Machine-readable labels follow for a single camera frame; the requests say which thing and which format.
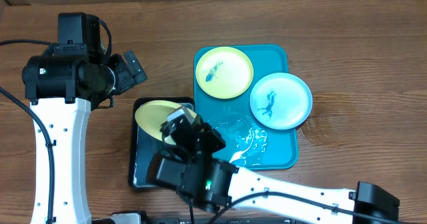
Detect black water tray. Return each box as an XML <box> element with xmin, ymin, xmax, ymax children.
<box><xmin>128</xmin><ymin>97</ymin><xmax>195</xmax><ymax>191</ymax></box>

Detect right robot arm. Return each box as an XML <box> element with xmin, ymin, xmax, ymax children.
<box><xmin>138</xmin><ymin>111</ymin><xmax>400</xmax><ymax>223</ymax></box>

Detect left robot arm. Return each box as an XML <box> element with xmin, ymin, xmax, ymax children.
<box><xmin>22</xmin><ymin>13</ymin><xmax>147</xmax><ymax>223</ymax></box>

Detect teal plastic tray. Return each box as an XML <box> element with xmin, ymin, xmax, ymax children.
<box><xmin>194</xmin><ymin>44</ymin><xmax>299</xmax><ymax>169</ymax></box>

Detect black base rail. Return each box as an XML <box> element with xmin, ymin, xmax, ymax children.
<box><xmin>89</xmin><ymin>210</ymin><xmax>321</xmax><ymax>224</ymax></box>

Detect yellow plate with blue stain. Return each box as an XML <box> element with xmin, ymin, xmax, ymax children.
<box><xmin>195</xmin><ymin>47</ymin><xmax>254</xmax><ymax>99</ymax></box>

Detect light blue plate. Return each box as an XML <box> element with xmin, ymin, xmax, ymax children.
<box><xmin>250</xmin><ymin>73</ymin><xmax>313</xmax><ymax>130</ymax></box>

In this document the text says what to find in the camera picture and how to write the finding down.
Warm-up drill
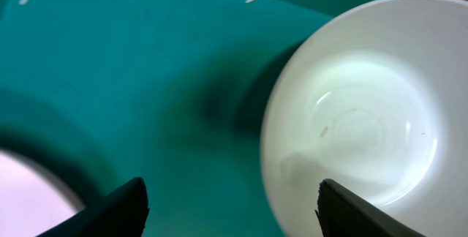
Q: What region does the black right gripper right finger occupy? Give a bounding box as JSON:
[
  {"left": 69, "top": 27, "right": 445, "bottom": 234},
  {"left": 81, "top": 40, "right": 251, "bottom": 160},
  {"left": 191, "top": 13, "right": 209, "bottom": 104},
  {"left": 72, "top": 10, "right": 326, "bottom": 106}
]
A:
[{"left": 315, "top": 178, "right": 424, "bottom": 237}]

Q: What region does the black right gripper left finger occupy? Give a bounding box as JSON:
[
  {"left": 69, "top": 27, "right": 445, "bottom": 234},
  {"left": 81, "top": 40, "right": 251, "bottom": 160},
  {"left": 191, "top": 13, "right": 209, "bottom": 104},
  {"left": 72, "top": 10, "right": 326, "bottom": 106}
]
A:
[{"left": 37, "top": 177, "right": 149, "bottom": 237}]

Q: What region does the large white plate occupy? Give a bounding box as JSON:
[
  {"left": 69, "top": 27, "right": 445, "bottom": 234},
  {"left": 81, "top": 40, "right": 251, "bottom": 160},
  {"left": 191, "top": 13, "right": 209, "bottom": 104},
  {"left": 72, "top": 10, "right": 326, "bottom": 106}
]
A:
[{"left": 1, "top": 149, "right": 85, "bottom": 237}]

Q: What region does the white-green bowl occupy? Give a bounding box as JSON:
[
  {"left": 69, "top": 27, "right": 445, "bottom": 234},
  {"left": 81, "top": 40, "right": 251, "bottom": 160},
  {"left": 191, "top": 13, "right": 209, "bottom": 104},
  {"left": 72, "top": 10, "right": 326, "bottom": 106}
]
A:
[{"left": 261, "top": 0, "right": 467, "bottom": 236}]

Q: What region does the teal plastic tray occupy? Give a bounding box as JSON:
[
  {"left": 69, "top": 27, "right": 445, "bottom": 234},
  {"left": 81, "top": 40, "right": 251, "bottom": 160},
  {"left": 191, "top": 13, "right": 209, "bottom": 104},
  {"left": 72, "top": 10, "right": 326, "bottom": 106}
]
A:
[{"left": 1, "top": 0, "right": 373, "bottom": 236}]

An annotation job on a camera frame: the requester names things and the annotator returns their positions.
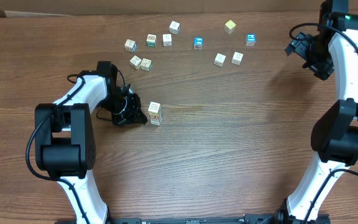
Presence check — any wooden block red thirteen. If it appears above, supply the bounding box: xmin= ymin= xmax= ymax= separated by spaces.
xmin=149 ymin=113 xmax=162 ymax=120

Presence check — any wooden block red three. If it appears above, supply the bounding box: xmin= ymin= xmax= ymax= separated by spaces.
xmin=150 ymin=119 xmax=162 ymax=124

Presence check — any wooden block number four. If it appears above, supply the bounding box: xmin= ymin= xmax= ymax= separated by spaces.
xmin=148 ymin=101 xmax=161 ymax=115

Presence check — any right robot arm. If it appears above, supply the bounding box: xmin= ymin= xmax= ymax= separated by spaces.
xmin=267 ymin=0 xmax=358 ymax=223

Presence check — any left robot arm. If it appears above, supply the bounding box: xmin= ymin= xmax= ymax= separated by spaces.
xmin=25 ymin=61 xmax=147 ymax=223

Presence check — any wooden block yellow edge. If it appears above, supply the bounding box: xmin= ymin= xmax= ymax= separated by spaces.
xmin=130 ymin=55 xmax=142 ymax=70

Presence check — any wooden block green edge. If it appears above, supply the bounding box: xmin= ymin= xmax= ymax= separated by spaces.
xmin=140 ymin=58 xmax=153 ymax=72

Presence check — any wooden block blue side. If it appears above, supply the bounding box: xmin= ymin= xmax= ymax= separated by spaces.
xmin=124 ymin=39 xmax=137 ymax=52

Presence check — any blue top block right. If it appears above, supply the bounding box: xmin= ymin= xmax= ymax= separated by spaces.
xmin=246 ymin=34 xmax=256 ymax=47

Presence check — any wooden block green letter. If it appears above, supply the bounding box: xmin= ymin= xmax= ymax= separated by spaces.
xmin=146 ymin=34 xmax=157 ymax=47

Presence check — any wooden block blue H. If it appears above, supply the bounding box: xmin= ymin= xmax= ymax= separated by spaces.
xmin=231 ymin=52 xmax=244 ymax=65

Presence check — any plain wooden block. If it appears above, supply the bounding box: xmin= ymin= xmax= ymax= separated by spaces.
xmin=163 ymin=34 xmax=172 ymax=47

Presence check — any yellow top wooden block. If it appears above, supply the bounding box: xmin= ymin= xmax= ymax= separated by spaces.
xmin=224 ymin=20 xmax=236 ymax=34

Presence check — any wooden block far top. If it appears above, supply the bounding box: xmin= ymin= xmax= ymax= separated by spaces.
xmin=169 ymin=21 xmax=180 ymax=35

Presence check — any wooden block yellow side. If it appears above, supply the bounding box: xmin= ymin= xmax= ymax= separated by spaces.
xmin=214 ymin=53 xmax=226 ymax=67

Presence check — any blue top wooden block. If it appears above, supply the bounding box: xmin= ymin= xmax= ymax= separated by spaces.
xmin=193 ymin=37 xmax=203 ymax=49

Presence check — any cardboard backdrop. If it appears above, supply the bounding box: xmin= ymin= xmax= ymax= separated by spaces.
xmin=0 ymin=0 xmax=358 ymax=19

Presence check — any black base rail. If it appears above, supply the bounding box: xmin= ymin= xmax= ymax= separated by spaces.
xmin=106 ymin=214 xmax=303 ymax=224

### TASK TO CARRY OUT
Filter the records above, keeping each line that contains the word "gripper".

### WRITTEN ANSWER
Q: What region does the black right gripper right finger occupy? Give a bounding box as JSON:
Q: What region does the black right gripper left finger occupy? Give a bounding box as JSON:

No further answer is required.